• WHAT THE TASK REQUIRES
Copy out each line below that has the word "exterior" in it.

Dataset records
Segment Open

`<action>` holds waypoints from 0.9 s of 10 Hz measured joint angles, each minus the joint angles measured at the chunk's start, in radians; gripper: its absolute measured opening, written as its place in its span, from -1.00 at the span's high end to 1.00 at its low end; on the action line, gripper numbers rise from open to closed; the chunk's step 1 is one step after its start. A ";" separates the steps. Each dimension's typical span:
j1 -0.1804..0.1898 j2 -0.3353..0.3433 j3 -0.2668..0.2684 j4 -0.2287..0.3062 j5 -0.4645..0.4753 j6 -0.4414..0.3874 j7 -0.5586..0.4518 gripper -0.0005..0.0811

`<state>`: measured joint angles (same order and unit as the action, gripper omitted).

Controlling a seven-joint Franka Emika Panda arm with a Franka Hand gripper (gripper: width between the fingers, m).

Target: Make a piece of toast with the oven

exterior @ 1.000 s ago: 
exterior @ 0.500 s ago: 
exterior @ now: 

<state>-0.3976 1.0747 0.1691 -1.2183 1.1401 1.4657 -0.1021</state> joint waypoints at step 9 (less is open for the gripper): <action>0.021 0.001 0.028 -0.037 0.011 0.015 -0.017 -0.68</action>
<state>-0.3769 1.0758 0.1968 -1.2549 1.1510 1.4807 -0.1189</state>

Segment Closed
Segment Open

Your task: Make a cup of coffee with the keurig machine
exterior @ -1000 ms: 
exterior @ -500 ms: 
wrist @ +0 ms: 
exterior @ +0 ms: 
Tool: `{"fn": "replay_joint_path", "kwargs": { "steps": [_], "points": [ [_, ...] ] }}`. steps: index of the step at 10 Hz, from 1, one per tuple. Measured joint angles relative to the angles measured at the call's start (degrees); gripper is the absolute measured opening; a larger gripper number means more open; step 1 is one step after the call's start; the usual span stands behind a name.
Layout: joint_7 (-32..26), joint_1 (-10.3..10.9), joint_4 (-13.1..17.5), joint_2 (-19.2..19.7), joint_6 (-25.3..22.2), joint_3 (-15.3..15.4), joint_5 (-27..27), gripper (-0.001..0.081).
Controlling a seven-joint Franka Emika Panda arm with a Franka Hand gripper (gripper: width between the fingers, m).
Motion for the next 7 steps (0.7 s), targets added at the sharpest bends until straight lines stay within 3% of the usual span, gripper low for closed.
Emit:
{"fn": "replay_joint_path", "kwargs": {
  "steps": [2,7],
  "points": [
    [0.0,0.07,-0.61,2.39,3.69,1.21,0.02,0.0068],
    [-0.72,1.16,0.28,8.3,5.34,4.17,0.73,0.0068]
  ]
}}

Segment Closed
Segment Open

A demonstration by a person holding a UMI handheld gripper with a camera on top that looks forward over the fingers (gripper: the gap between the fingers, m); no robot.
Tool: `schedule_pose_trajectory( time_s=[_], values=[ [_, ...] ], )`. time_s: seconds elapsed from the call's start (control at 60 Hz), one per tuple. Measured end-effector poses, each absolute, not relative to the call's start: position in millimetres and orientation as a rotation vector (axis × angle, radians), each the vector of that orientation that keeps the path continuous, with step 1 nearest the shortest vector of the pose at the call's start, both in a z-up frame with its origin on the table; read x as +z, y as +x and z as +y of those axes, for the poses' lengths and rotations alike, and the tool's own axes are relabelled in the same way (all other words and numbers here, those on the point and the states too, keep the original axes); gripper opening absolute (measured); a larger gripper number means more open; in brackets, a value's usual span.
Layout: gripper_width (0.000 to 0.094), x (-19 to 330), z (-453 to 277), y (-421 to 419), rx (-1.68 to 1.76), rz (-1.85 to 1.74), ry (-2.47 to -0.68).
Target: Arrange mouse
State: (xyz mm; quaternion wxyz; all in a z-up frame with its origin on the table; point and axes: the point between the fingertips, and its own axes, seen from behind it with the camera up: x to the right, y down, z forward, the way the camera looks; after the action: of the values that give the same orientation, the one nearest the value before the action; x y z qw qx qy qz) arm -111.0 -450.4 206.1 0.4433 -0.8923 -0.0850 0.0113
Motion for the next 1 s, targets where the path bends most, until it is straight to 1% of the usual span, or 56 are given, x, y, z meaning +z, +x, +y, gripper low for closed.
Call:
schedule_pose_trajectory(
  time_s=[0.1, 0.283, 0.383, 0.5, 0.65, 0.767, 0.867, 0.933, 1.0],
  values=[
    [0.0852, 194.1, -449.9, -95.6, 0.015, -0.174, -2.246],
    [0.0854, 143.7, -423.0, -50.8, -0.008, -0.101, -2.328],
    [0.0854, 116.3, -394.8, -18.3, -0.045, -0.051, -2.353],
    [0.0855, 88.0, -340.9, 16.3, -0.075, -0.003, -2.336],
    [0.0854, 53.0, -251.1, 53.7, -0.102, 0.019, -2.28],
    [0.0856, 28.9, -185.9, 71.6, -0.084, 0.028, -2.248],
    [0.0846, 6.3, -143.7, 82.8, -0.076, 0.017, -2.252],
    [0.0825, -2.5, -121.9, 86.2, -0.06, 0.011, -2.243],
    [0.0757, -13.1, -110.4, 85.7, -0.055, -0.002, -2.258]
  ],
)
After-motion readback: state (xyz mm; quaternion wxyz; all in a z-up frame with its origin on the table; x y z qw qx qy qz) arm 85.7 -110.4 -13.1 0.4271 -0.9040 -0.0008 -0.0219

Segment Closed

• ANSWER BELOW
exterior @ 1.000 s ago: 
exterior @ 0.500 s ago: 
exterior @ now: 
exterior @ -1000 ms: 
exterior @ -500 ms: 
exterior @ +0 ms: 

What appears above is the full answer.